I was a little stronger on the wing by now; I made it to the Library without difficulty and winkled out the Protobibliothecarius or librarian, who is a good egg and considers me to be pretty farm-fresh myself. He hoisted a monstrous tome called The World of Learning onto his desk and quickly snared the entry for the F. Xavier Kleiglight Univ. of S. Wichita, Kansas, USA, for there really was such a place, it seemed. Founded in 1936 and richly endowed by the mourning relict of F.X.K., it offered degree courses in Divinity of the Episcopalian or Protestant flavour (judging by his names, Protestantism must have been old F.X.K.’s third and last shot at salvation) and also had in its gift or advowson some fat post-graduate grants for research at doctoral level into Industrial Glues and Modern European Church History.

‘Bizarre, wouldn’t you say?’ I asked.

‘Not specially, Charlie. There’s a place in Canada which spends fortunes on Creation-Myths of the Prehistoric Esquimaux.’

‘How the other half does live, to be sure. Did you know Bronwen at all well? No, I suppose you wouldn’t. D’you recall her ever asking you for the latest titles concerning Industrial Glues? No? Then it must be the Mod. Ch. Hist. Bizarre, as I said. See you at dinner tonight?’

‘Not bleeding likely; they can’t make me swill that garbage, I’ve got a Doctor’s Certificate for duodeno-something or other.’

‘And, of course, you’re a Papist, aren’t you, so they can’t rope you into Chapel, either. I dunno, some of you dons seem to live for pleasure alone. Come and have a drink, it’s nearly lunch-time.’

A brace of drinks later I felt sturdy enough to face luncheon: even Scone’s College Chef, I reasoned, could hardly spoil Dover Sole and pommes frites. I proved to be wrong, of course – when, when will I ever learn?

XII: Dealer’s choice: seven-card stud

When fortune gave good wind unto my sail,

Lo! Then of friends I had no little number:

But a squall arose and fortune ’gan to fail;

Adversity blew my friends and me asunder;

Amidst the sea, my ship was all too shaken,

And I of friends and fortune clean forsaken.

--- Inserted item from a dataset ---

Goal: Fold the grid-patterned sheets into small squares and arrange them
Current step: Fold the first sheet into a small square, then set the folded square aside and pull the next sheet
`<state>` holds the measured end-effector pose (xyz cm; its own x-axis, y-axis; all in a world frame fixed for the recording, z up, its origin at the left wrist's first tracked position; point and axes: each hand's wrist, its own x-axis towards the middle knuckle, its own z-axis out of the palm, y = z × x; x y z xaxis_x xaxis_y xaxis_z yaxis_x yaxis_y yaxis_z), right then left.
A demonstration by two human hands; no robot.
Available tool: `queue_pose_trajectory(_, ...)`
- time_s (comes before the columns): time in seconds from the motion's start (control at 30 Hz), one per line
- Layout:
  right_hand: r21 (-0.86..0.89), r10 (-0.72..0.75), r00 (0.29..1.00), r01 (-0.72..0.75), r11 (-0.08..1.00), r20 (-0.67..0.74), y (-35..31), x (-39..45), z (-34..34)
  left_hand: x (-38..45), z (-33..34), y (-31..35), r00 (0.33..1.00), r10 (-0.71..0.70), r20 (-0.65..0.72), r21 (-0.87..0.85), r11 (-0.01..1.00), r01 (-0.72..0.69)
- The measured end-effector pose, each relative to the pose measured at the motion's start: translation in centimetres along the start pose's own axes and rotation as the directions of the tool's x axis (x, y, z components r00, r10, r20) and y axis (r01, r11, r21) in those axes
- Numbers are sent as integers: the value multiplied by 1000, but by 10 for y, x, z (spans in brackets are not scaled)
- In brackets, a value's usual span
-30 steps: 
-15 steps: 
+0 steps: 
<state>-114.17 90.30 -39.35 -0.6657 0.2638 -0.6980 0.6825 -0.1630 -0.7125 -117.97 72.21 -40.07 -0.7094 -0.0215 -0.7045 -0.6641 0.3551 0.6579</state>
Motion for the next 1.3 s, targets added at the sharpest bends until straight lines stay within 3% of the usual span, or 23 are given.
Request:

Crammed with distressful fish and chips, I collected the Shorter Greek Lexicon from my rooms, gargled with a little Scotch in case of salmonella or other food-poisoning and went in search of the Gulbenkian Professor of Greek Palaeography and Ancient History who happened – indeed, probably still happens – to be a Fellow of Scone. I had telephoned; he had admitted that he was in and that he could spare me ten measured minutes of his valuable time.

Now, setting aside such trumpery gewgaws as bank managers wear on their smirking lips, there are two major classes of moustache that need to be taken into consideration: the dashing, trendy, vigorous kind such as I was fostering, and the grand old timeless classics; massive, drooping patriarchs which have seen the clean-shaven fads come and go ‘in patient, calm disdain – They watched the Legions thunder past, then sank in sleep again.’ Professor Weiss’s face was inhabited by a moustache of the second category, except that no Legion, not even Ulpia Victrix itself, could have thundered through it without the use of machetes, pangas and other jungle-clearing implements whose names I forget. From the outset it made it clear that it was not going to take any impudence from my young upstart; it rustled threateningly against Weiss’s very collar until my amateur orchidarium wilted into a sulky sort of deference, then it whiffled benignly as if to say ‘persevere, young feller-me-lad, soak up all your nice, nourishing soup and one day you, too, will be a credit to your sire and this University.’